A blood cell is 8 microns. A red blood cell is 8 microns. They are not stable because eventually they spiral in. But if you have an atom that, for example, has an n equal to 5, it jumps to n equals to 1 in 10 to the minus 7 seconds. These atoms are rather stable. Instead of lasting 1/10 of a millionth of a second, they can last a millisecond, 1/10 of a second, sometimes even 1 second. It takes a long time to go down that spiral.
The energy levels-- if you have energies that go like 1 over n squared, the energy levels, the separation between them, goes like 1 over n cubed. So lots and lots of states there. And it takes a long time for it to decay from one to another.

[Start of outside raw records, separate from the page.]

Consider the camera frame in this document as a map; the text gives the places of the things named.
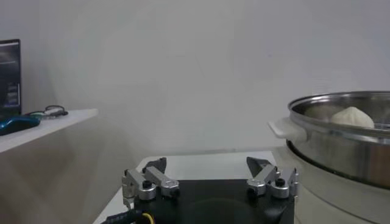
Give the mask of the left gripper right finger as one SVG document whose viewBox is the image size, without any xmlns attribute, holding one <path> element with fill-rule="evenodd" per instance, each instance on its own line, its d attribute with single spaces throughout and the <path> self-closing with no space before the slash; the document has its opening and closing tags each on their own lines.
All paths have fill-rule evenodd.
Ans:
<svg viewBox="0 0 390 224">
<path fill-rule="evenodd" d="M 246 181 L 247 194 L 251 199 L 270 193 L 274 198 L 287 199 L 298 195 L 298 176 L 295 167 L 279 169 L 266 159 L 246 158 L 252 178 Z"/>
</svg>

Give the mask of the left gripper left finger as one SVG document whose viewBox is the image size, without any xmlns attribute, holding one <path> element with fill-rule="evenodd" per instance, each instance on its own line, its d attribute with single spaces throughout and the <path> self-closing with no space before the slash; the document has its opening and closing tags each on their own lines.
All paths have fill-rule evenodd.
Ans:
<svg viewBox="0 0 390 224">
<path fill-rule="evenodd" d="M 158 191 L 162 197 L 178 198 L 179 181 L 165 175 L 166 158 L 149 161 L 139 172 L 127 169 L 122 176 L 122 197 L 126 203 L 138 198 L 141 201 L 156 199 Z"/>
</svg>

So they observe them in the lab in different ways. They create them with lasers now. You have the outermost electron, you kick it to another orbit with one-- they use three lasers. In the lab at MIT, three lasers. One and two to kick it to an n equal 10, and then the third one to kick it to n equals 60.
And they detect those atoms by ionization. A normal atom, you can't ionize. You would need millions of volts per centimeter to ionize it with an electric field. These atoms you can ionize very easily. So they can see that they've been created that way.
So also in terms of sizes, the diameter of hair is about 50 microns. Hair is very thin. But you see it. So you're about a factor of 5 or 10 to being able to see that atom with your naked eye. It's pretty impressive. Incredible, in fact.
So a nice laboratory, those are almost semi-classical atoms. All what Bohr was doing of calculating, you can derive this law by assuming that the transitions between orbits in the hydrogen atom emit photons of the right frequency. It's all kinds of fun things.